There may, of course, by several sets $M(N)$, having in common property $P$ and having the same size. We can talk about the collection of sets $\left\{ M(N) \right\}$.

A first observation will be that $1$ will not be an element member of any member of $\left\{ M(N) \right\}$.

A second observation is that some member $\left\{ M(N) \right\}$ contains all numbers $k\leq N$ of the form $p^r$ where $p$ is a prime and $r$ is the highest integer such that $p^r \leq N$. You can see this because if a element $m$ of $\left\{ M(N) \right\}$ does not contain $k$ nor any divisors of $k$, you could add $k$ to that set (contradicting the premise that $m$ is in $\left\{ M(N) \right\}$. And if $m$ does contain a divisor $d$ of $k$, then it can contain at most one such divisor, and you could replace that element with $k$ -- if $d$ did not divide any other element of $m$, then $k$ will not either.

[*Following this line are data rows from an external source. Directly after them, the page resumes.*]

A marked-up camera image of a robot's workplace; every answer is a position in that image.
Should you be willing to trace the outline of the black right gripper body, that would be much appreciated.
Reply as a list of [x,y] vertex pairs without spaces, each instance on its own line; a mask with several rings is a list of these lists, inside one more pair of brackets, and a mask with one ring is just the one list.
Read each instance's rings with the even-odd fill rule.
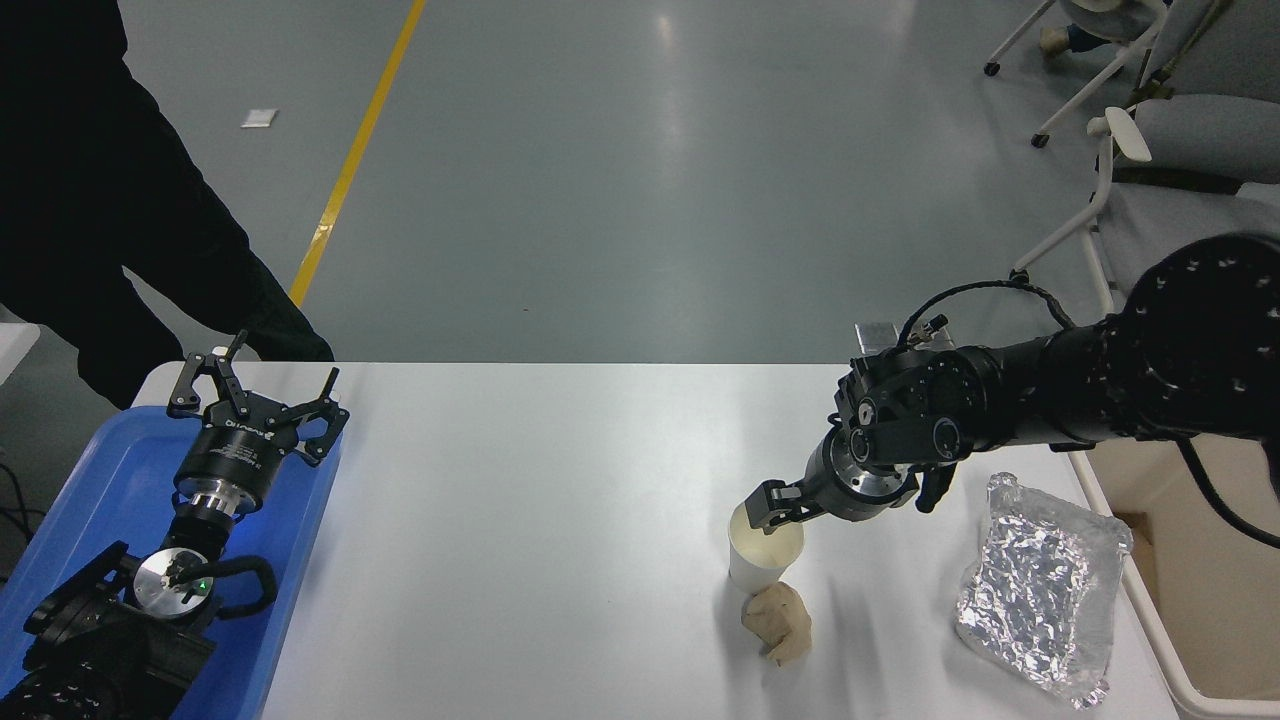
[[828,432],[806,461],[805,507],[809,514],[860,521],[863,512],[858,498],[846,483],[859,471],[849,451],[849,433]]

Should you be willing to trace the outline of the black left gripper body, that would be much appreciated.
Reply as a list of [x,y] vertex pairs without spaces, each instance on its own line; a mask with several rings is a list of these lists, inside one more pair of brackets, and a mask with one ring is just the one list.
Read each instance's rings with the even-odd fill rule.
[[198,419],[198,434],[178,469],[178,492],[193,497],[229,484],[246,498],[266,498],[297,443],[300,420],[273,400],[218,401]]

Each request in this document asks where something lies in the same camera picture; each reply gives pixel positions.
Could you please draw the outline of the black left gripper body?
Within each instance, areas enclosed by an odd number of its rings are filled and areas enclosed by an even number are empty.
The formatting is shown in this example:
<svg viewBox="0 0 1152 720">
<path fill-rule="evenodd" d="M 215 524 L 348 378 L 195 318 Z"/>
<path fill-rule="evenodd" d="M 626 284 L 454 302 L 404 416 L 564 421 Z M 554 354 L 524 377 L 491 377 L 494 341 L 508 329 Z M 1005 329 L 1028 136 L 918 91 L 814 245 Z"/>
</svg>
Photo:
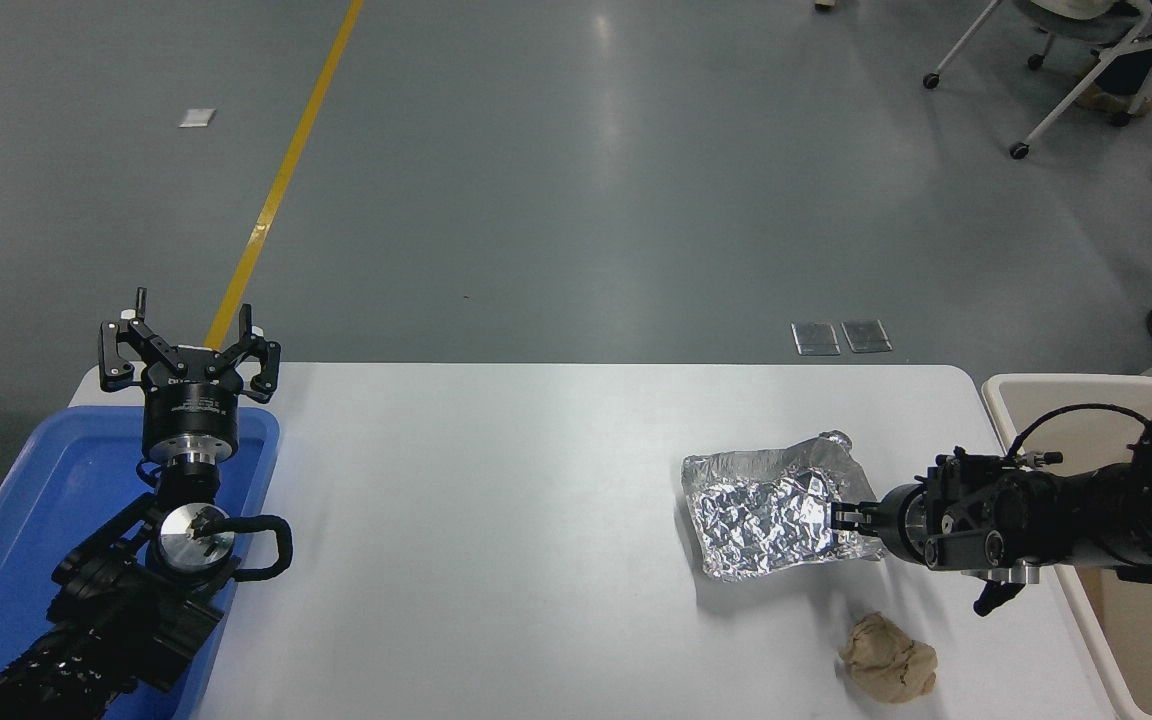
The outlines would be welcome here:
<svg viewBox="0 0 1152 720">
<path fill-rule="evenodd" d="M 143 456 L 169 465 L 179 456 L 202 454 L 220 464 L 238 450 L 241 376 L 209 348 L 175 351 L 174 363 L 154 363 L 142 372 Z"/>
</svg>

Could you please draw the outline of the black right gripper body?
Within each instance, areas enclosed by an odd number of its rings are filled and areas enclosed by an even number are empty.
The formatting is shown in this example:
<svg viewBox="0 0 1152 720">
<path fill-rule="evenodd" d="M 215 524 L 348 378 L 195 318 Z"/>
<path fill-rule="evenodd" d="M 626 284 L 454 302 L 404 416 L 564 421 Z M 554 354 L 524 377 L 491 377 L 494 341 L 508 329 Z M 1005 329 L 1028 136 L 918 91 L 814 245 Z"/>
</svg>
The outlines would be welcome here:
<svg viewBox="0 0 1152 720">
<path fill-rule="evenodd" d="M 874 509 L 874 533 L 884 548 L 896 559 L 909 559 L 908 541 L 904 536 L 905 501 L 909 484 L 890 488 Z"/>
</svg>

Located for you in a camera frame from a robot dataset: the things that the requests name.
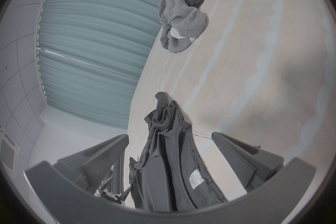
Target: bed
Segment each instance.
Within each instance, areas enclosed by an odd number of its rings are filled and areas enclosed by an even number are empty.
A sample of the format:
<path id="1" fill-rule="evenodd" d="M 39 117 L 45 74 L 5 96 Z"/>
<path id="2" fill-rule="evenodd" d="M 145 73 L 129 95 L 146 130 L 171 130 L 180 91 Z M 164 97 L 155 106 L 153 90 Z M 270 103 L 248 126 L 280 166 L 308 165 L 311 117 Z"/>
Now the bed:
<path id="1" fill-rule="evenodd" d="M 324 0 L 205 0 L 204 32 L 170 54 L 158 34 L 134 93 L 125 151 L 136 160 L 146 143 L 144 117 L 164 91 L 192 124 L 212 178 L 232 201 L 246 194 L 211 140 L 214 131 L 317 168 L 302 205 L 335 156 L 336 24 Z M 126 206 L 134 207 L 131 196 Z"/>

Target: air vent
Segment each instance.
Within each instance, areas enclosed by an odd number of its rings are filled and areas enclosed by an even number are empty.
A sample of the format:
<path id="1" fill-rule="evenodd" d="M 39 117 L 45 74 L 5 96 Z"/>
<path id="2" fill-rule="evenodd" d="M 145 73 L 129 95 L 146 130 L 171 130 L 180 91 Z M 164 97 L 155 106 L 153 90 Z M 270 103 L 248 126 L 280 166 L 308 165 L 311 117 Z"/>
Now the air vent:
<path id="1" fill-rule="evenodd" d="M 0 160 L 7 172 L 16 178 L 16 164 L 18 162 L 20 147 L 2 130 L 0 129 Z"/>

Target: vent grille
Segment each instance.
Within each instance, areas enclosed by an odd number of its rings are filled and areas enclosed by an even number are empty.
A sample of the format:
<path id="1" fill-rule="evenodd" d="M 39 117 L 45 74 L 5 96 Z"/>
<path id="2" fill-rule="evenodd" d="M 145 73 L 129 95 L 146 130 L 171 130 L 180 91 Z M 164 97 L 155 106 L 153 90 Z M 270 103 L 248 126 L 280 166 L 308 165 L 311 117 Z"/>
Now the vent grille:
<path id="1" fill-rule="evenodd" d="M 5 140 L 1 141 L 0 159 L 8 168 L 13 170 L 15 151 L 7 144 Z"/>

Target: blue fabric
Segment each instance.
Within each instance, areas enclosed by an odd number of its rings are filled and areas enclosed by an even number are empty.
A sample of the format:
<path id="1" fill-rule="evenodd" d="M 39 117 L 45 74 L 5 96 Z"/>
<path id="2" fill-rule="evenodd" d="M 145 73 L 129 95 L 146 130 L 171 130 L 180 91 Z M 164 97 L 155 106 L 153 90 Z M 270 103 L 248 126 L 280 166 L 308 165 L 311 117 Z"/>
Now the blue fabric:
<path id="1" fill-rule="evenodd" d="M 159 1 L 45 0 L 38 63 L 48 105 L 127 129 L 137 82 L 161 28 Z"/>

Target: white garment
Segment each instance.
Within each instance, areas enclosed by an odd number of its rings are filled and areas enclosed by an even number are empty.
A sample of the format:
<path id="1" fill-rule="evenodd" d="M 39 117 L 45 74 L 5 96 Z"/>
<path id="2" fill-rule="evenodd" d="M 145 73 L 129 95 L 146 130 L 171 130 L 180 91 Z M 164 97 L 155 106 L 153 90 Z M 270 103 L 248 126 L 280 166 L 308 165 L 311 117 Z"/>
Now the white garment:
<path id="1" fill-rule="evenodd" d="M 172 37 L 175 37 L 176 39 L 183 39 L 183 38 L 186 38 L 186 37 L 182 37 L 182 36 L 180 36 L 179 32 L 178 32 L 174 27 L 172 27 L 172 28 L 170 29 L 170 35 L 171 35 Z M 196 39 L 196 37 L 189 37 L 189 39 L 190 39 L 191 42 L 193 42 L 193 41 Z"/>

So there is a member of $\left\{ M(N) \right\}$ containing all numbers of the form $p^r$ where $p$ is a prime and $r$ is the highest integer such that $p^r \leq N$. Let's call such a member $M^*(N)$. In particular for $N=25$, $$M^*(25) \supset \left\{ 16, 9, 25, 7, 11, 13, 17, 19, 23\right\} $$

Next, you can add to that maximal set any number of the form $p_1^s p_2^t p_3^u \ldots$ for distinct $p_1, p_2, p_3 \ldots \leq N$ such that $p_1, p_2, p_3 \ldots \not \int M^*(N)$. And using the same reasoning as before, you can demand that $s, t, u \ldots$ are all maximal, that is, that if any of those exponents were increased, the producnt would no longer be less than $N$. For the case of $N=25$, that adds $2^3\cdot 3 = 24$, $2 \cdot 3^2=18$, $2^2 \cdot 5 = 20$, and $3 \cdot 5 = 15$, and what we have proven is that there is a maximal-size set $M(25)$ of elements between 1 and 25 such that $$ M^*(25) \supset \left\{ 16, 9, 25, 7, 11, 13, 17, 19, 23, 24, 18, 20, 15\right\} $$ Finally, assume that some trial set $M^t(N)$ contains all the maximal prime-powers discussed in the first part and all the maximual prime-power-products discussed in the second, and assume there is another number $q \not \in M^t(N)$ such that $q \in M(N)$: Then the prime factorization of $q$ is of the form $p_1^s p_2^t p_3^u \ldots$ with the exponents such that they are all less than or equal to the corresponding exponents of an element of $M^t(N)$. Thus either $q \in M^t(N)$ or $q$ divides some member of $M^t(N)$; either of those contradicts the assumption that there is another element of $M(N)$. So this trial set is maximal.

Hence the maximal set for $N=25$ has $13$ elements, hence any set of 14 or more distinct integers less than $25$ must contain a pair one of which is a multiple of the other.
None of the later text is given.